Clown Show NHS Trust Literally Let Bodies Rot in the Mortuary Because They Forgot How Freezers Work
The same toxic Nottingham trust that harmed over 500 babies just got busted by inspectors for leaving eight bodies to decompose in sealed bags.

Just when you thought the bureaucratic nightmare of public healthcare couldn't get any worse, an NHS trust has managed to fail at the absolute basics of human civilization: keeping dead bodies cold. Inspectors from the Human Tissue Authority (HTA) paid a visit to the Nottingham University Hospitals NHS Trust in March and found a literal horror show. Eight bodies were discovered in a state of "advanced deterioration" because staff apparently couldn't manage to move them into a freezer in time. The HTA concluded that the trust has "insufficient storage"—which is a polite way of saying they ran out of fridge space.

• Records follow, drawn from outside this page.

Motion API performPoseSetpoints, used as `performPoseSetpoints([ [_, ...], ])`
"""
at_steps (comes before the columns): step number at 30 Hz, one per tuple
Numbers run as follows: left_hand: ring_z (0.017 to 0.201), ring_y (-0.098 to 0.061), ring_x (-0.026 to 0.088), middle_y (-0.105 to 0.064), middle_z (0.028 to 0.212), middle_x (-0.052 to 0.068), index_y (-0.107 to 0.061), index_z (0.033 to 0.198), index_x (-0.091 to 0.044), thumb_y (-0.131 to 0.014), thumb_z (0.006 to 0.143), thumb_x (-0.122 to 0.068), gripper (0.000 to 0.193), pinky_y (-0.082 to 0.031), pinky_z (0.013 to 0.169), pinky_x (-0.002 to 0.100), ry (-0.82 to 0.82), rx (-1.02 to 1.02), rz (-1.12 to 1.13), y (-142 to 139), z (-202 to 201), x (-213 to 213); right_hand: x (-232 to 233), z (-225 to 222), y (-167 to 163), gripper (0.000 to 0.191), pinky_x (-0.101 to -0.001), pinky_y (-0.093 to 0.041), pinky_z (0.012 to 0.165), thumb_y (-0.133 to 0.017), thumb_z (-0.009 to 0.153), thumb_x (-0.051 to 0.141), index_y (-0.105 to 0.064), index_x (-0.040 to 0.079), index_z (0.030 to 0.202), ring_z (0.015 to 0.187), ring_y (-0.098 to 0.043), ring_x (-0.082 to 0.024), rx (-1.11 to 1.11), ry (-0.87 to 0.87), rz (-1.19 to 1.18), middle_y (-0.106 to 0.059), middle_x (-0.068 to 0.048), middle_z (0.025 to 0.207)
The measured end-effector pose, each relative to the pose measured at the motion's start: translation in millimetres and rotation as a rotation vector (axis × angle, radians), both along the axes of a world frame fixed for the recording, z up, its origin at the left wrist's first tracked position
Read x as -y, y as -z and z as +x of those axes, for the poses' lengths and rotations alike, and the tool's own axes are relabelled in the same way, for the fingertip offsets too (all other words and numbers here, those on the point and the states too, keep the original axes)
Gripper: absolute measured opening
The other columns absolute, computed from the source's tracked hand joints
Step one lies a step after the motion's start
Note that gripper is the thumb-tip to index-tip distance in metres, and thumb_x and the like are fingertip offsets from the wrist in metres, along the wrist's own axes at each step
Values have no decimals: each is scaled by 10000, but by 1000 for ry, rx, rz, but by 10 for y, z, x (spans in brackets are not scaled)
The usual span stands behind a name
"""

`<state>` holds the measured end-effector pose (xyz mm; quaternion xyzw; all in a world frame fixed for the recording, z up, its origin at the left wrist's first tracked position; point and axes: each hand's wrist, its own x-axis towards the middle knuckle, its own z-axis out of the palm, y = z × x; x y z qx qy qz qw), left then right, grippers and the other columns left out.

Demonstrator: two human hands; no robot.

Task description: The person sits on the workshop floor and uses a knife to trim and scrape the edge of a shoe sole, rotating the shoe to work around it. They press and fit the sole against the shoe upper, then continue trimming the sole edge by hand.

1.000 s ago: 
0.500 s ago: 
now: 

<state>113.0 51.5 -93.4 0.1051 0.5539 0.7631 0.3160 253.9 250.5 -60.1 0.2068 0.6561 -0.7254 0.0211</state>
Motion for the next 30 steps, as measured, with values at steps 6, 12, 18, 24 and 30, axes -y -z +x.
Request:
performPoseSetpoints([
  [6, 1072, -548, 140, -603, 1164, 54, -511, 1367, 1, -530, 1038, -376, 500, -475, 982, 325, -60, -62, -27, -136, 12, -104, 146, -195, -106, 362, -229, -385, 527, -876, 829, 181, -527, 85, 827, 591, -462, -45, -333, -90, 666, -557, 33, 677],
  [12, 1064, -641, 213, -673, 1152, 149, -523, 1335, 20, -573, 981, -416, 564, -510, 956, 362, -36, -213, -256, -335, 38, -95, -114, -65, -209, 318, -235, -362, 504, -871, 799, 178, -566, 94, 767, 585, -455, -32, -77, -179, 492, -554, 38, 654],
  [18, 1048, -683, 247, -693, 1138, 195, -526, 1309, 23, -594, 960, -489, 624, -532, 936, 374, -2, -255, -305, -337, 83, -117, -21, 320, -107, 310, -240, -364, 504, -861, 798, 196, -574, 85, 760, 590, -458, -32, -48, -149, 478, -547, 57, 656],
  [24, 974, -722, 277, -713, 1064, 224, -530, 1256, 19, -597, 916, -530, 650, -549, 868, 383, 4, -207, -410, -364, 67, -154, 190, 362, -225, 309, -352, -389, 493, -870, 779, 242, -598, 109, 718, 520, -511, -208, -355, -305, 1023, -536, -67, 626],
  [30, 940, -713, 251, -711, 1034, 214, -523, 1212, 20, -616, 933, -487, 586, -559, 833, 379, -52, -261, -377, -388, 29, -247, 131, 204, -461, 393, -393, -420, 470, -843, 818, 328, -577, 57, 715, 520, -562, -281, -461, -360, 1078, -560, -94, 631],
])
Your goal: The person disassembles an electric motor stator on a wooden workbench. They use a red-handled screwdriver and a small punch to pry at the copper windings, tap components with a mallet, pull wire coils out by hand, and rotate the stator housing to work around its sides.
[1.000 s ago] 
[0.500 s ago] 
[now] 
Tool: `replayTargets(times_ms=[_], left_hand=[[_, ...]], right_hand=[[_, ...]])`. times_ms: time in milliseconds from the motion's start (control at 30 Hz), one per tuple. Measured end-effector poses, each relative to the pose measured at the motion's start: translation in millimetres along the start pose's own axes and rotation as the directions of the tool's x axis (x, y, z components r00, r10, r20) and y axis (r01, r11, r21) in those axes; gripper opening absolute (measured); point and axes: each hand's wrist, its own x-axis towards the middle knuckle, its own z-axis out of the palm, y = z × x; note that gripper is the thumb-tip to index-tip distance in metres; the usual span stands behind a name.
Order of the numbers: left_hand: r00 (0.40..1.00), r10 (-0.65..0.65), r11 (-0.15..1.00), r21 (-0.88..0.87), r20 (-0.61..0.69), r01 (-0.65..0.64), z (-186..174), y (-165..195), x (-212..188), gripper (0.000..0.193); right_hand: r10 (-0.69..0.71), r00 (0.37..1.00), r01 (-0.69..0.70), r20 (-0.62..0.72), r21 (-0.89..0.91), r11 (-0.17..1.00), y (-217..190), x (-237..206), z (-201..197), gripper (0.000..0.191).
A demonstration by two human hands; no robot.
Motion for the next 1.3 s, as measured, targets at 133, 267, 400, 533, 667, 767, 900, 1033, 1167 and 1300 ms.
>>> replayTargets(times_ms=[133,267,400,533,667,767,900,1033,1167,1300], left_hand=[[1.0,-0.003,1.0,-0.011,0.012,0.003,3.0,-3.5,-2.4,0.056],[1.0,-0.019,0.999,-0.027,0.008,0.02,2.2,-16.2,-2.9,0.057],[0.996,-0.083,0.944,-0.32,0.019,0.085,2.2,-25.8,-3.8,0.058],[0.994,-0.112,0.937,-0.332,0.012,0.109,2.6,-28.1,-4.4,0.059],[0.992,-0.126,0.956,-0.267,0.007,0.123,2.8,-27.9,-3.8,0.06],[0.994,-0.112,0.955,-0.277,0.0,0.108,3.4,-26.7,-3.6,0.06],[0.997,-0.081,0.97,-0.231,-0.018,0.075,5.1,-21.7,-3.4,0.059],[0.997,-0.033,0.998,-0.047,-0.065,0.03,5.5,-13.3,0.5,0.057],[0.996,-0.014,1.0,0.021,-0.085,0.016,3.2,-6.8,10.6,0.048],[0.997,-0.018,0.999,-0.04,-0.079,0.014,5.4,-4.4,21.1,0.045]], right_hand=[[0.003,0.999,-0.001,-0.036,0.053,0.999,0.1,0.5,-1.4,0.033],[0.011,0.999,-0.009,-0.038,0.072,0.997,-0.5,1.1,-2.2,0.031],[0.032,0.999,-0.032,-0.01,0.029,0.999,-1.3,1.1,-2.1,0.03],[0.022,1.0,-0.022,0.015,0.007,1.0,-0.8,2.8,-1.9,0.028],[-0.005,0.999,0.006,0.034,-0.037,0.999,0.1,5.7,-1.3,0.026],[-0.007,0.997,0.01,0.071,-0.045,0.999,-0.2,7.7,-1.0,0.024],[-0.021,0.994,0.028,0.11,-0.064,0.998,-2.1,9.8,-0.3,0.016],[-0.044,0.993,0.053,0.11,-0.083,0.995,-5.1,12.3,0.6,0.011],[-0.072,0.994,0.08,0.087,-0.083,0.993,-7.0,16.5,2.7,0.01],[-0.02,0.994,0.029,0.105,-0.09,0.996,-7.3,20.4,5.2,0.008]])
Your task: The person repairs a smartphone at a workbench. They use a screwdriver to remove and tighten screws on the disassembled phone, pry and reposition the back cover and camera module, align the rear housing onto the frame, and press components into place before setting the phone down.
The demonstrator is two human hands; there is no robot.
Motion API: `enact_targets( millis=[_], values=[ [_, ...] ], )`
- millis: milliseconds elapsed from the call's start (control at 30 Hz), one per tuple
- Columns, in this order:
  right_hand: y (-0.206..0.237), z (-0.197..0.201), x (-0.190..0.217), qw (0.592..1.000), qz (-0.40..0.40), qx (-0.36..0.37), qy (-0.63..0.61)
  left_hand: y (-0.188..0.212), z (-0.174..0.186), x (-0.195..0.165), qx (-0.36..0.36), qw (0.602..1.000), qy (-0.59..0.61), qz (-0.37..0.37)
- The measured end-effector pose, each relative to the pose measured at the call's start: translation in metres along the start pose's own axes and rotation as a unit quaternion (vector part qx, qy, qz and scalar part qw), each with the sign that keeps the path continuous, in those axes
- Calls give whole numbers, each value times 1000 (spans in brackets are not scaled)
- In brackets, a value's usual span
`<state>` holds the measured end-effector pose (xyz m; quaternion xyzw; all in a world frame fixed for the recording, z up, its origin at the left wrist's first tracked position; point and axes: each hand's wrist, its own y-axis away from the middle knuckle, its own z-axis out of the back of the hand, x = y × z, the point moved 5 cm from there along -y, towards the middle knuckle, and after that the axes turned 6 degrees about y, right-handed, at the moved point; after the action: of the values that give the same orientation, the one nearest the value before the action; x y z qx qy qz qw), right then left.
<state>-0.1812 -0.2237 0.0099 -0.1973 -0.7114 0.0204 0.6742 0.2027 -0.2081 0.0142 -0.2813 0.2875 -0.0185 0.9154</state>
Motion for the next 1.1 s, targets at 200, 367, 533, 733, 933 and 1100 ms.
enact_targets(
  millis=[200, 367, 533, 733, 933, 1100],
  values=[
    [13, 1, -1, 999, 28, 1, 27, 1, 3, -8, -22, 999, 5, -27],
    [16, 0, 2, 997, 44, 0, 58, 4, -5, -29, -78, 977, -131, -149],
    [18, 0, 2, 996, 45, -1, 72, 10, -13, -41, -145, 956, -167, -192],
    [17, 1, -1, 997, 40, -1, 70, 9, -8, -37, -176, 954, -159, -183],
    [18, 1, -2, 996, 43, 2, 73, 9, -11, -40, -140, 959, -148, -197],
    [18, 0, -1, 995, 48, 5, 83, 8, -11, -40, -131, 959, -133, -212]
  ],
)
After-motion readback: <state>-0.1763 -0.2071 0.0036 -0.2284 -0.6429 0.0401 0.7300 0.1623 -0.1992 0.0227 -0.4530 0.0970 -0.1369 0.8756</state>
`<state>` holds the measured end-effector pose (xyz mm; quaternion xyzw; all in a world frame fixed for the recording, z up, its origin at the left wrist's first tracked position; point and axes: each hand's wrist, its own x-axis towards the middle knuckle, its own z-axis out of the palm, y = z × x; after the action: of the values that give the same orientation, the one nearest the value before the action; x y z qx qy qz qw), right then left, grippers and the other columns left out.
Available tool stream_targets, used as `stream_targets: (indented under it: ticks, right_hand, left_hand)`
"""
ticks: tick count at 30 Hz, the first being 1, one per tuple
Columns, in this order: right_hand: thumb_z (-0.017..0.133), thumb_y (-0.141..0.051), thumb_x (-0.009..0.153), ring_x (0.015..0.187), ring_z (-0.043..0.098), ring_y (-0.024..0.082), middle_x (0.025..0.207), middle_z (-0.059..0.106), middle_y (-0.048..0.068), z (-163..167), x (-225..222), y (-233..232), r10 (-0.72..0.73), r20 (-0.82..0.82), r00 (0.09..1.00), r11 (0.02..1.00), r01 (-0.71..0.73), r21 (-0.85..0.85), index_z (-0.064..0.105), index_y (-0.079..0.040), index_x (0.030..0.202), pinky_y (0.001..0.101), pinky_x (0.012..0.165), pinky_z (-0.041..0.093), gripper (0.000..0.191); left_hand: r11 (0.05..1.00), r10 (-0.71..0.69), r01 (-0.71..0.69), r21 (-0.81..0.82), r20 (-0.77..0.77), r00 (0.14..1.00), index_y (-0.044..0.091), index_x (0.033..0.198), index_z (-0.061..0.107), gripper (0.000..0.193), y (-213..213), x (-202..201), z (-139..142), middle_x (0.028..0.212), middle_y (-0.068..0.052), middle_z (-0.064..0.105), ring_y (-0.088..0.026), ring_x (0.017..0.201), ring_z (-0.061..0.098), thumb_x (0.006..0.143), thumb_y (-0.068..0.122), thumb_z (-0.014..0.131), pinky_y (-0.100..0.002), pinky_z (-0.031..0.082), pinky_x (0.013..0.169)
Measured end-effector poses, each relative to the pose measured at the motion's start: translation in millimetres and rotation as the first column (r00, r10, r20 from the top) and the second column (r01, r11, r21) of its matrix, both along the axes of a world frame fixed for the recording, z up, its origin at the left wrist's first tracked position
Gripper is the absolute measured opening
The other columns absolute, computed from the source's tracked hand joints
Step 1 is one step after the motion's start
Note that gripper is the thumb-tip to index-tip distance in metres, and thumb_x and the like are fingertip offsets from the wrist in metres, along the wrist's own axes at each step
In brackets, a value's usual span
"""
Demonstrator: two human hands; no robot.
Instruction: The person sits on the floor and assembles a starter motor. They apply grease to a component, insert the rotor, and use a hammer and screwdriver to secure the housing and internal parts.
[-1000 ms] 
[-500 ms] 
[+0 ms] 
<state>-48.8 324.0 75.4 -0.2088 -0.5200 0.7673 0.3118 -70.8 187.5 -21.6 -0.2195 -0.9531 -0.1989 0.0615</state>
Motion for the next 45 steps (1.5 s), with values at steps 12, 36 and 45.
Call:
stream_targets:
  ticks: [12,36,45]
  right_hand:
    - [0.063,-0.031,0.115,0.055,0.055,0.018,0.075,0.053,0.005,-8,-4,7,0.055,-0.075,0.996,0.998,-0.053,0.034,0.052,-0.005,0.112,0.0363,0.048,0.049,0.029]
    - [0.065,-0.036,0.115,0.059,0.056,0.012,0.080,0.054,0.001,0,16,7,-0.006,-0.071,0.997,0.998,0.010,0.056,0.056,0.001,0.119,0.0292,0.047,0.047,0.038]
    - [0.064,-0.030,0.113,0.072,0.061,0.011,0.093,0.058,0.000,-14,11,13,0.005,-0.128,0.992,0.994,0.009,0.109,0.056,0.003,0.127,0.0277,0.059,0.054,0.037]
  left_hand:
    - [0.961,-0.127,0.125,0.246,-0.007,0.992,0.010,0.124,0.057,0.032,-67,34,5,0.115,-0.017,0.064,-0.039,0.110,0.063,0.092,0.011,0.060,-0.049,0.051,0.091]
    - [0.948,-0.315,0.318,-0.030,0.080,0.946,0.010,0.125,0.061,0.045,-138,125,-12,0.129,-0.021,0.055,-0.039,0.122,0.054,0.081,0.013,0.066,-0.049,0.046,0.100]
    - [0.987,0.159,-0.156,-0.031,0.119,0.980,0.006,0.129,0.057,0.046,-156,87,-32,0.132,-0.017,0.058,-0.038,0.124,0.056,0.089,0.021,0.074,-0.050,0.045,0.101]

But the bureaucratic incompetence doesn't stop at letting bodies rot. The HTA inspectors also found that the genius staff at the mortuary weren't even checking identification wristbands when handing bodies over to funeral directors. Because the bodies were already heavily decomposed, they were shoved into hermetically sealed bags, meaning there was a very real chance of families receiving the wrong relative's remains. You had one job: store the bodies and make sure you give the right one back. Total fail.
This mortuary disaster is just the latest red flag for an institution that is already widely regarded as completely toxic. The Nottingham trust is currently the star of the NHS's largest-ever maternity service inquiry. A massive 400-page independent report dropped on Wednesday, led by senior midwife Donna Ockenden, and the findings are grim. Between 2012 and 2025, more than 500 mothers and babies either died or were severely harmed under this trust's care due to "systemic, deep-rooted" failures.
The entire mortuary scandal only came to light because one family refused to accept the official nonsense. Sarah and Jack Hawkins, whose daughter Harriet was stillborn at Nottingham City Hospital back in 2016, demanded to know why her tiny body had decomposed so badly in state custody that she had to be "triple-bagged" for her funeral. Ockenden’s report devoted 29 pages to the Hawkins family, calling their treatment a prime example of how the trust "cruelly" treated parents and babies.
Following the PR disaster, the trust's Chief Executive, Anthony May, went on BBC Radio 4’s Today programme to do the classic corporate damage-control routine. When grilled about the total lack of care shown to the bodies, May did some public self-flagellation, saying, "I will take responsibility and accountability for that, because you’re absolutely right, that happened on my watch."